Mediapart asked why he had not spoken of the conversation to either the police or to Mediapart when we first interviewed him in July.
"Ah, no, I didn't talk about it to the police." he began. "When you see how Madame Thibout has now been treated, I don't want to go down the same route."
"I do not want to be re-questioned by the financial [police] brigade to talk about things that I have been told but have not been able to check. I had confidence and a lot of affection for Nicole [... ] I am sure she told me the truth, it can't be any other way, but when you see the direction in which Madame Thibout has gone. "
Significant cash withdrawals
Dominique Gautier readily admits that there are no other witnesses to back up his recollections of a conversation about another conversation, which demands they be treated with caution.
Judge Isabelle Prévost-Desprez is in charge of investigating the case brought against François-Marie Banier by Liliane Bettencourt's daughter, Françoise Bettencourt-Meyers, who accuses Banier of receiving almost one billion euros from Liliane by exploiting the 88 year-old matriarch's mental frailty. In a statement given to Prévost-Desprez by Claire Thibout on July 16th, the former Bettencourt accountant said she had delivered 50,000 euros for Liliane's wealth manager Patrice de Maistre on January 18th, 2007. That date matches the period when Gautier believed it most likely that he had held the conversation with Berger in which Nicolas Sarkozy was mentioned.

Thibout's diary contained an entry written by her dated January 18th, 2007, which read: "Appointment Madame Bettencourt to give envelope who will give it to Patrice [sic]". Another entry, dated the following day, January 19th, read: "Patrice and treasurer".
Five days earlier, Nicolas Sarkozy had been officially designated as presidential candidate for the conservative Right UMP party.
In the diaries of Patrice de Maistre, also seized by police, he noted a "coffee" meeting with the then-Sarkozy campaign fund manager Eric Woerth. Both the now-labour minister and Patrice de Maistre deny that cash changed hands.
Furthermore, the Bettencourt accounts books kept by Claire Thibout during her 13 years of service for the L'Oréal family show that, between the end of 2006 and the beginning of 2007, significant sums of cash were withdrawn from the Bettencourt bank account. There was no recorded justification written against these large withdrawals, unlike all day-to-day spending accounts.

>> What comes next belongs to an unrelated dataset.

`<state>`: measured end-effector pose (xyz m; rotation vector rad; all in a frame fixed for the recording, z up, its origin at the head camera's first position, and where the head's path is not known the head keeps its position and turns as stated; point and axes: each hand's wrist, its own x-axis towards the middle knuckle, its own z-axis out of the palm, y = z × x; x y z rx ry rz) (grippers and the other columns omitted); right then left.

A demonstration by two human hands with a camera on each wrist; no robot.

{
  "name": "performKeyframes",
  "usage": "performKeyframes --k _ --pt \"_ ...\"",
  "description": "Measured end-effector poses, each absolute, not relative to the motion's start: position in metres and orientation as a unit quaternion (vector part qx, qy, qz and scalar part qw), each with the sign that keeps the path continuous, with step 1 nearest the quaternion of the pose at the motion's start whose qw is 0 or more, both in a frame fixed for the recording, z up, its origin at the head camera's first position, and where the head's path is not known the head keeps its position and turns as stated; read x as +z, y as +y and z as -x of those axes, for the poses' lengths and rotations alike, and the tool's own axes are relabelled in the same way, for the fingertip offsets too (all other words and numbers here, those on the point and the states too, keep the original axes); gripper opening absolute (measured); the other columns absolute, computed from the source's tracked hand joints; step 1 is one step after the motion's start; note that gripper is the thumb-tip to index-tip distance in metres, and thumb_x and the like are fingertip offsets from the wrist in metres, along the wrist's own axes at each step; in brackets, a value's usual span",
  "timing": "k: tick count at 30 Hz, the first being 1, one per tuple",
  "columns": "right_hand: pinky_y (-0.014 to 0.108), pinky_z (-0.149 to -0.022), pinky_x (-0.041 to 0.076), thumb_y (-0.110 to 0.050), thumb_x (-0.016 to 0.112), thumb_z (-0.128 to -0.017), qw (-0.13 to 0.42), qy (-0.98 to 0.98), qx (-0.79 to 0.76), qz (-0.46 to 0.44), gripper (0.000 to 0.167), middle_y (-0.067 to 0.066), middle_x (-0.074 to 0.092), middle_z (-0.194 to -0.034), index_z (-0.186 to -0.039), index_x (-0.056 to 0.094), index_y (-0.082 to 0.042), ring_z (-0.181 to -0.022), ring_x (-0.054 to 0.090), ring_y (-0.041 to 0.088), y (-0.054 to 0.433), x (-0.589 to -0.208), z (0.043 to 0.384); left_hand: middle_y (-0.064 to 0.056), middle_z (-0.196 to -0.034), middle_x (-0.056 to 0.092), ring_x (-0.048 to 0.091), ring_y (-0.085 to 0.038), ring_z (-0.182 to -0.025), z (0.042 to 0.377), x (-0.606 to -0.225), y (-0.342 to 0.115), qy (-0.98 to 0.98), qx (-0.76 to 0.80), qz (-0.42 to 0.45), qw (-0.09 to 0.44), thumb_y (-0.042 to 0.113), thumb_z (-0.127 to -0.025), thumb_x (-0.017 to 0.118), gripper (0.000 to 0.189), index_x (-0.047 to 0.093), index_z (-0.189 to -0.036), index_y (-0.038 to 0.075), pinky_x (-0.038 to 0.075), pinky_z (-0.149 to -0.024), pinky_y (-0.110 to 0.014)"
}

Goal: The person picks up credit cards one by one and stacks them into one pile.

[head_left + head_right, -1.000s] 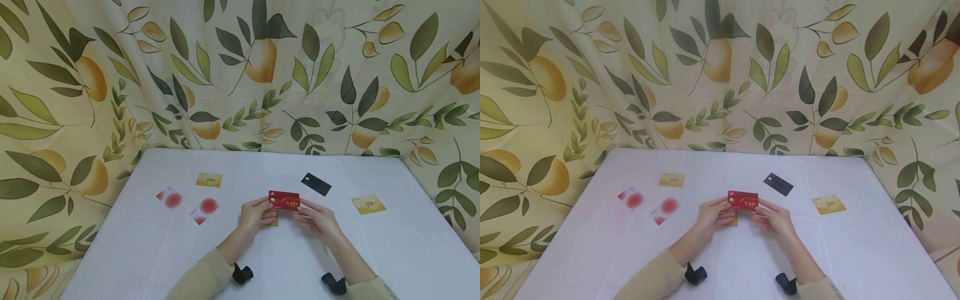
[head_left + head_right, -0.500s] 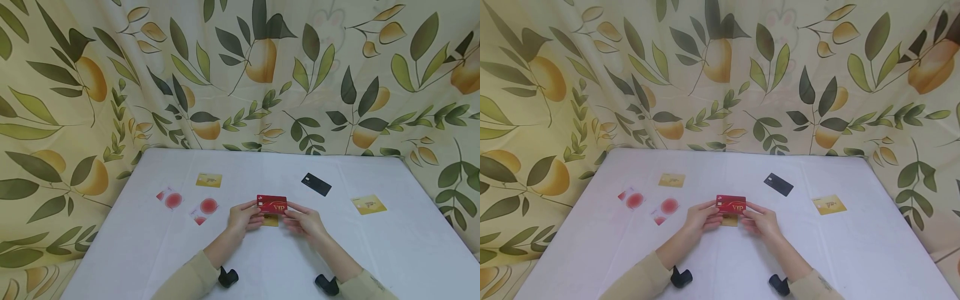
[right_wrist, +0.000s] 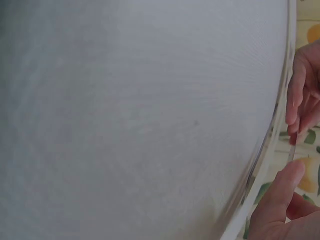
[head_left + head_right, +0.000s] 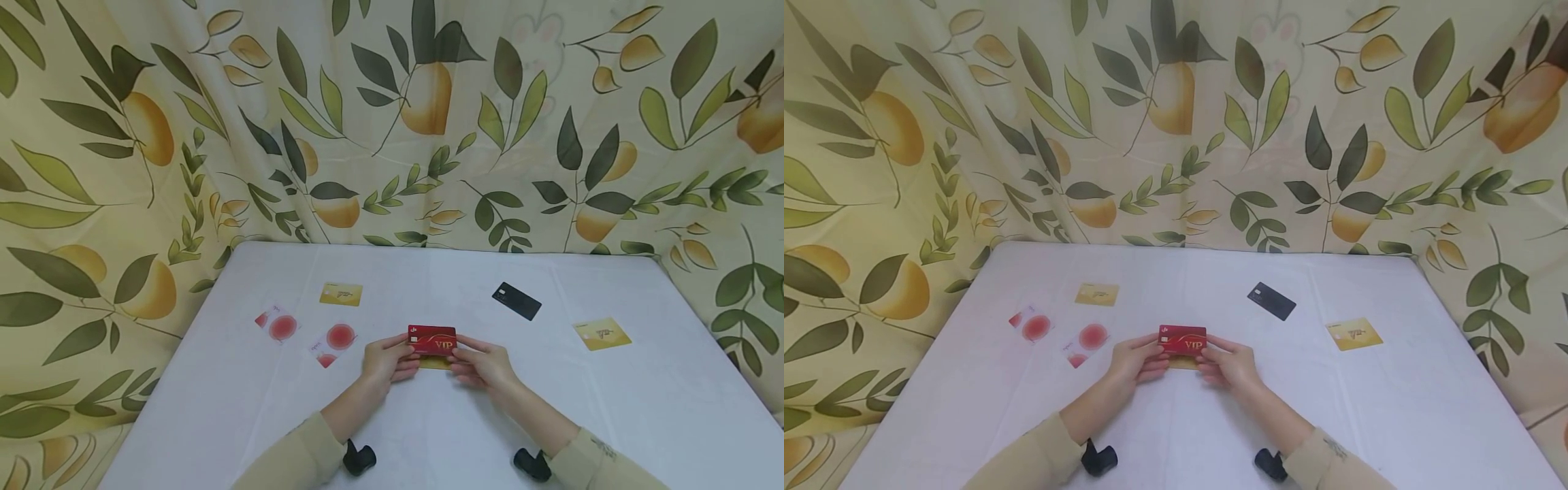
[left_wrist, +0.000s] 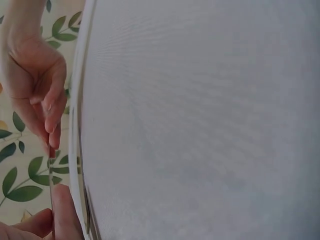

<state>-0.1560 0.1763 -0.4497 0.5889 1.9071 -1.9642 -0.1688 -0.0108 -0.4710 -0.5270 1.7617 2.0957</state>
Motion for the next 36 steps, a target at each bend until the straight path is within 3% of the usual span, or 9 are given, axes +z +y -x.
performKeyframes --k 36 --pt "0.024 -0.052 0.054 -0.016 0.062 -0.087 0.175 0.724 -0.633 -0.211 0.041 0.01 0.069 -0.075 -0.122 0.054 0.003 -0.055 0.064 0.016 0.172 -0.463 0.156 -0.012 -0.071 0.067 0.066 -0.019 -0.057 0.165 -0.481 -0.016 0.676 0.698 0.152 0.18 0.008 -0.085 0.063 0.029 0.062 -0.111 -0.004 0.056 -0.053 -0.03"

The January 2007 accounts that she recorded can be consulted by clicking on the document below (in French only).

François-Marie Banier, whose diaries recorded Liliane Bettencourt as saying "De Maistre tells me that Sarkozy is asking for more money", gave a statement to police that "these are the words she said to me, but I don't know if they are true." He added that she "did not say whether it was for Neuilly [where Nicolas Sarkozy was formerly mayor], for his campaign or for something else."